GRANGER, Ind. (AP) — Doctors told Sarah Cira she'd never run again.
Seven surgeries, including four to her knee, and eight years of chronic back pain gave her little hope.
Cira, though, didn't want to give up on her dream of running again, specifically her lifelong goal of running the Chicago Marathon. So she decided no more doctors, chiropractors, physical therapy, massage therapy, vitamins and blood-draw specialists. She was done.
Although it had been years since Cira had run without significant pain, she decided back in March she was going to give it one more try.
To her surprise, she felt no pain.
"I felt great," said the 35-year-old Cira, a former standout runner at Penn High School who went on to run at the University of Evansville. "I never would have expected it."
So she kept on running in secret, training for a half marathon this past summer — and signing up for Sunday's Chicago Marathon.
The real pain for Cira didn't come until April 24, when her father, Steve Smith, a longtime competitor and champion of Ironman events, was diagnosed with glioblastoma, the most common and aggressive form of brain cancer.
Cira was crushed.
The next day, doctors removed between 96 percent and 98 percent of the tumor. But Smith, 64, who moved from northern Indiana to Florida last year, still has a long road ahead battling the cancer, which has a 14.7-month average life expectancy, Cira said.

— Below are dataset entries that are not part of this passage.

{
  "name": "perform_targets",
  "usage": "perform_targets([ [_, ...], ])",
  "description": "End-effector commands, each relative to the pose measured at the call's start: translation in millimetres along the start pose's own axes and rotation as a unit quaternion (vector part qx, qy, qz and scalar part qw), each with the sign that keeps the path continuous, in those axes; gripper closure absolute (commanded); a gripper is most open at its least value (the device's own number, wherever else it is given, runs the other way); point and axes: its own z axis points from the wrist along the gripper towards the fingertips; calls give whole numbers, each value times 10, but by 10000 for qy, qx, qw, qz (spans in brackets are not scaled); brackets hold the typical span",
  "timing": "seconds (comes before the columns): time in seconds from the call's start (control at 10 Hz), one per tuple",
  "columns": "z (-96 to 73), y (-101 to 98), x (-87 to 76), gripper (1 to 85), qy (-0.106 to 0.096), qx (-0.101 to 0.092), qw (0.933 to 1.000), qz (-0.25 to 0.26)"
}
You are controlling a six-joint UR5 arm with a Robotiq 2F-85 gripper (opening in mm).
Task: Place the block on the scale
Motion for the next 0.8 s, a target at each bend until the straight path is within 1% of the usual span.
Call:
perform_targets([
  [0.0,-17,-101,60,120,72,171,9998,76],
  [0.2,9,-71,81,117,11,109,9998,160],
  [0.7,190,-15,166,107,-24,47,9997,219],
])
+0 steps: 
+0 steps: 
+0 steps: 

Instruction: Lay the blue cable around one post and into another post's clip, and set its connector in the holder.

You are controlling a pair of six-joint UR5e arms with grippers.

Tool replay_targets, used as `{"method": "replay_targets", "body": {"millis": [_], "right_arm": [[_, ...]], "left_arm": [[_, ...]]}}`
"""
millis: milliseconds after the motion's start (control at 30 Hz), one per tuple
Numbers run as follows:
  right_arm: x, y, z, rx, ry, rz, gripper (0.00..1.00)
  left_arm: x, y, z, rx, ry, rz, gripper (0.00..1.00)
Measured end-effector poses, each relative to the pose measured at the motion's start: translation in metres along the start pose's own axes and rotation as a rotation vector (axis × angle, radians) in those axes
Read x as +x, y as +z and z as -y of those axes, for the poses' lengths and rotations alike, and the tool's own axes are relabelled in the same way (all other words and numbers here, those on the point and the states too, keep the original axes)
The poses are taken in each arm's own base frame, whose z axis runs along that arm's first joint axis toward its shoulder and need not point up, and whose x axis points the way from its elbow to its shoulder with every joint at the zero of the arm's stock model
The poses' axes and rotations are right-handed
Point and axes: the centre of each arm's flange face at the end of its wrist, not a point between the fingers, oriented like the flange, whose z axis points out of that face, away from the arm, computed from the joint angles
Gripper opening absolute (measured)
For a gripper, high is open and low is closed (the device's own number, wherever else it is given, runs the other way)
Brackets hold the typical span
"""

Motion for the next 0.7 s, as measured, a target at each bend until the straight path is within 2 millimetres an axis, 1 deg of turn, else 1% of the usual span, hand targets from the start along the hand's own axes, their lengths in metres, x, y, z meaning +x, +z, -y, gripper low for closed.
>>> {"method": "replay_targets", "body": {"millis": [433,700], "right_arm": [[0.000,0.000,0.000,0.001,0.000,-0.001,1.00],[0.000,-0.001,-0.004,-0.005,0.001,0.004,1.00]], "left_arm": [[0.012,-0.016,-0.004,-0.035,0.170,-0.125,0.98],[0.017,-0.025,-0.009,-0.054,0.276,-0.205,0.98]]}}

Cira can't get over the coincidence that during the same time period her body finally healed, leading to a second chance at running, her dad — a 12-time finisher of the Ironman World Championships in Hawaii who played a part in inspiring Cira to run again — now had cancer.

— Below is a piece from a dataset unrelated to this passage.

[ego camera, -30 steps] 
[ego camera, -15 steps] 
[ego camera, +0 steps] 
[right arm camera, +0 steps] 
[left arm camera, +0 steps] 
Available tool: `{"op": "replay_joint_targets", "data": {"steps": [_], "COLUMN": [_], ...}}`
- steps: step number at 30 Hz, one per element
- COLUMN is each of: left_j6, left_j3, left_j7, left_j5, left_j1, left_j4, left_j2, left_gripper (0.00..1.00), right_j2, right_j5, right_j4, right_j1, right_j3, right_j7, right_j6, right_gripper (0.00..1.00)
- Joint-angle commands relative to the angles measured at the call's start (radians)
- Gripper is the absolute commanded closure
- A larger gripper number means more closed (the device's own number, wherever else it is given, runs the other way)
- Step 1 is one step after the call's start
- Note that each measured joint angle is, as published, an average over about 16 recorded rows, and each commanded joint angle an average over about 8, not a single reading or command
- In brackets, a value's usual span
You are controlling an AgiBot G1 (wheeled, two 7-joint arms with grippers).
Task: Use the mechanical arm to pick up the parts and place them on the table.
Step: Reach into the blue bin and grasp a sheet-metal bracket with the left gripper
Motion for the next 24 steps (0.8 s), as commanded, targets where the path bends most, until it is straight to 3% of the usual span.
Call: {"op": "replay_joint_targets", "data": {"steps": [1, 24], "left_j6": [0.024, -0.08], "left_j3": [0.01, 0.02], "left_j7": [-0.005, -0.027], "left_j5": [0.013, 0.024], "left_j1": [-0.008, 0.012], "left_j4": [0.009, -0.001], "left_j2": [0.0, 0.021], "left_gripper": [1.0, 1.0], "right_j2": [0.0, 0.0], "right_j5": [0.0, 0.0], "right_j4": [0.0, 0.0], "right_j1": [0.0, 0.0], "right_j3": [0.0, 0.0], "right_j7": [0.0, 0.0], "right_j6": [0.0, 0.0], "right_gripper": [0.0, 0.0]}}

"It's a challenge," Smith told the South Bend Tribune (http://bit.ly/QMlcpn ) by phone this week. "I just have to plow through and see what happens. I'm not out of the woods yet."
Amazingly, perhaps, despite the radiation and chemotherapy, Smith has still competed in three triathlons this year in Florida and just recently ran a mile in under nine minutes.

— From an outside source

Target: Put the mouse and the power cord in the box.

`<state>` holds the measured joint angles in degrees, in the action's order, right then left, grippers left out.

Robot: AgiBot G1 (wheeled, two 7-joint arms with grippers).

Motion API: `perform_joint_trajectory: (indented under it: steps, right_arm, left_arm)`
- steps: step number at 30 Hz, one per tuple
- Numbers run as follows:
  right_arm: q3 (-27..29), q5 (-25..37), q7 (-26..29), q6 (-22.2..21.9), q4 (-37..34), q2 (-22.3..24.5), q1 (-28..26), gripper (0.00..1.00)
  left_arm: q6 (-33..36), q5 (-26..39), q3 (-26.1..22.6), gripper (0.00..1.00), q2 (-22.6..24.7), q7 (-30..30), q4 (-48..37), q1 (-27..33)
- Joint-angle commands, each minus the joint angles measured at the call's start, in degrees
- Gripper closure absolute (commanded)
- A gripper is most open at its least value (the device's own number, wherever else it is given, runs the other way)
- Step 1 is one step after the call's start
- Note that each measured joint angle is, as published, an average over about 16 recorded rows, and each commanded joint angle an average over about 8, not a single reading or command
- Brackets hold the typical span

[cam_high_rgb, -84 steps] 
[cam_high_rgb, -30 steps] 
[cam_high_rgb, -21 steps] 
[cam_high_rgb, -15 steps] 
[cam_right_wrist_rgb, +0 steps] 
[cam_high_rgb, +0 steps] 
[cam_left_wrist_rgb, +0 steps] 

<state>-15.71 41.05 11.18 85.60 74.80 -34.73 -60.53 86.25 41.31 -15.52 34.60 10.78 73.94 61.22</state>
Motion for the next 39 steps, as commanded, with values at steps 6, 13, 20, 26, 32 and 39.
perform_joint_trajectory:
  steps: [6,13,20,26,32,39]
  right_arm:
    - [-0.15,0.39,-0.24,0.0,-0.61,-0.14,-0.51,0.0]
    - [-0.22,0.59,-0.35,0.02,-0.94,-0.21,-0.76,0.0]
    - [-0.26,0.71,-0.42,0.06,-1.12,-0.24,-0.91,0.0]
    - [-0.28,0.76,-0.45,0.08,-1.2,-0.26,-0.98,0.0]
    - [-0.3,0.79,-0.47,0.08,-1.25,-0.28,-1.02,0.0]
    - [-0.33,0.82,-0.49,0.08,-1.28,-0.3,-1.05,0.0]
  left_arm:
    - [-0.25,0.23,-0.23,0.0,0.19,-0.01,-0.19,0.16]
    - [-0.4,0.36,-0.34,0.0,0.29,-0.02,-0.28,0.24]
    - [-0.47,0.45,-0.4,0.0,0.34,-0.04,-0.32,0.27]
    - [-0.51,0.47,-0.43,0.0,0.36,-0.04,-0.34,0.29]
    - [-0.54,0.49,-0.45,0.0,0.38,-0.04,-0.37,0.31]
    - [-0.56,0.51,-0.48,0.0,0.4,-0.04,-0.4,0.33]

"Six weeks of radiation and chemotherapy for dad was tough, but he continued to swim and bike through all of it," Cira said. "Now, his chemo cycles knock him down."
"I do what I can do when I can," Smith added.
Despite the challenges, Smith has shown the same courage he did in completing a dozen Ironman World Championships, a grueling test of endurance consisting of a 2.4-mile swim, 112-mile bike ride and 26.2-mile run.
Smith has consistently won his age division in triathlons he's competed in across the nation during his career, including four top-five finishes in his age group in Hawaii.
Cira figures he's probably done 200 some triathlons. And there doesn't appear to be any quit in him.
"I've got races I'm looking into for next year," he said. "But it's difficult not knowing what lies ahead."